Indian equity benchmarks posted modest gains Tuesday, marking the second consecutive session of positive trading, despite contrasting performance across sectors. The 30-share BSE Sensex closed at 83,450.96, up 173.81 points, or 0.21%, while the Nifty 50 advanced 42.65 points, or 0.17%, to settle at 25,725.40.
Buying pressure in Information Technology, consumer goods, and financial stocks propelled the indices higher. However, the gains were tempered by a downturn in energy and metal sectors, which weighed on overall market momentum. According to data from the Bombay Stock Exchange, 17 stocks advanced while 14 declined.
The market’s performance follows a recent period of volatility. On February 12, India’s benchmark equity indices fell over 500 points, closing at 83,674, pressured by a sell-off in information technology stocks. The BSE Sensex shed 559 points, or 0.66%, to close at 83,674.92, while the Nifty 50 settled at 25,807.20, falling 147 points, or 0.57%. This decline reflected persistent global uncertainties and sector-specific headwinds, particularly within the technology sector.

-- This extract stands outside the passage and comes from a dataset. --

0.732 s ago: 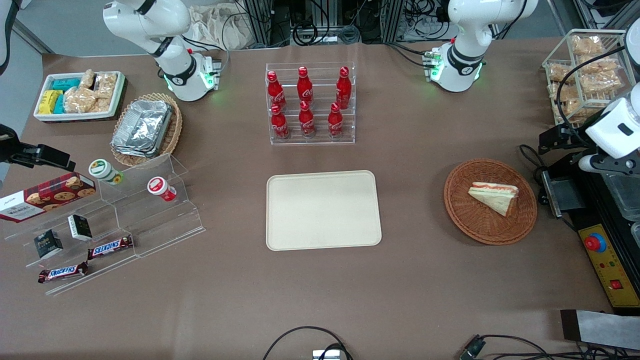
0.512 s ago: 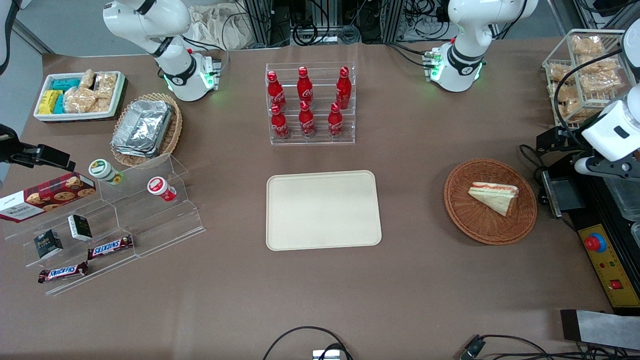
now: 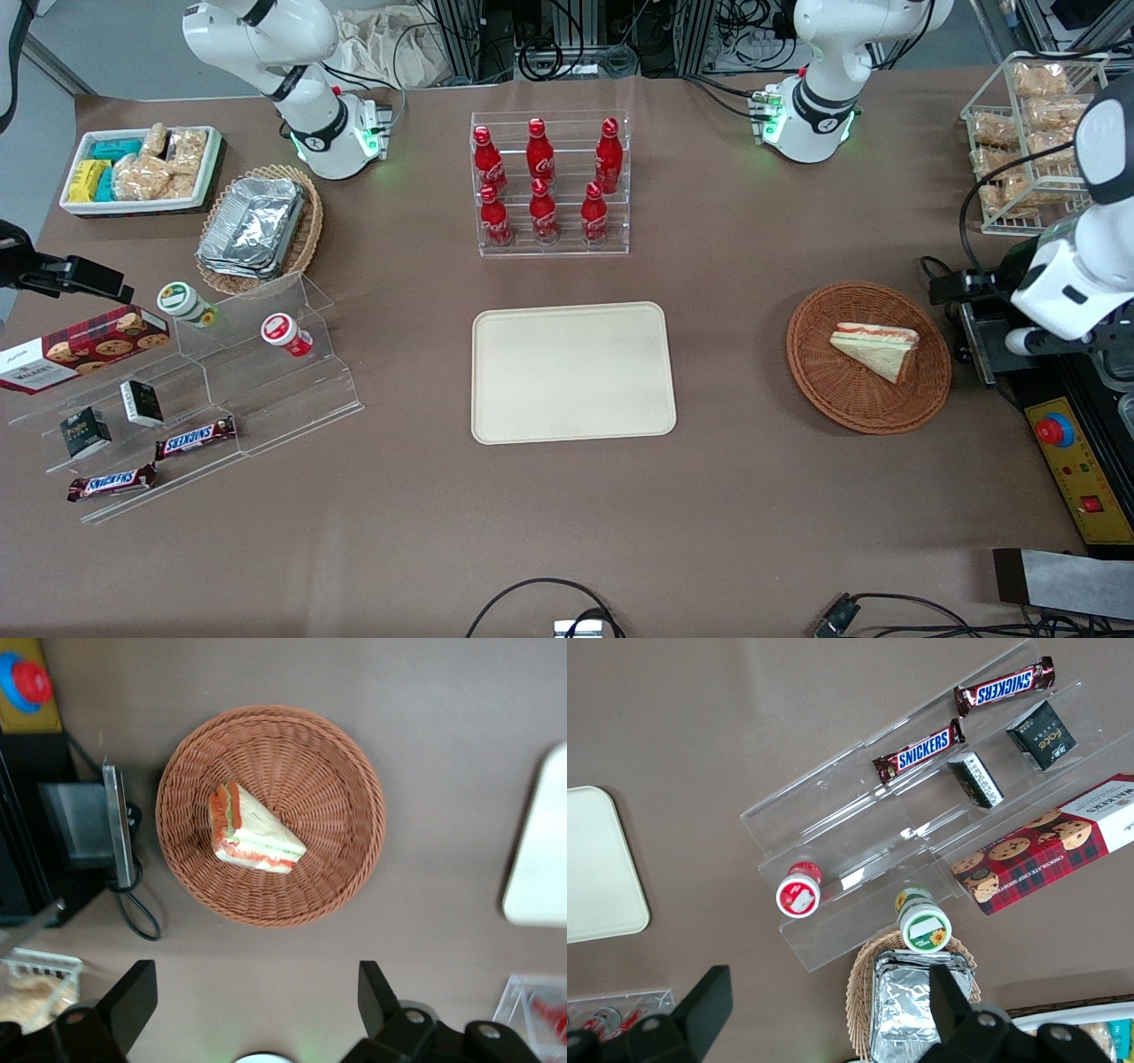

Earlier this month, on February 13, the Sensex tumbled over 900 points, with both the Sensex and Nifty experiencing significant declines. The Nifty 50 slipped below the 25,550 level during that session. Prior to that, on February 10, the Sensex added 208 points, extending gains for a third consecutive session, driven by strong performance in the auto and metal sectors.
A significant market catalyst occurred on February 3, when the BSE Sensex rose 2,073 points, reaching 83,875, and the Nifty surged to 25,728 following the sealing of a trade deal between India and the United States. The agreement included a reduction in reciprocal tariffs on Indian goods to 18% from 25%, a move welcomed by investors and expected to benefit export-driven sectors.
As of February 17, 2026, the BSE Sensex is trading at 83,450.96, with a market capitalization of ₹1,63,22,306.1 crore. The index’s price-to-earnings (P/E) ratio stands at 23.66 and its price-to-book (P/B) ratio is 7.38, offering a dividend yield of 1.42%.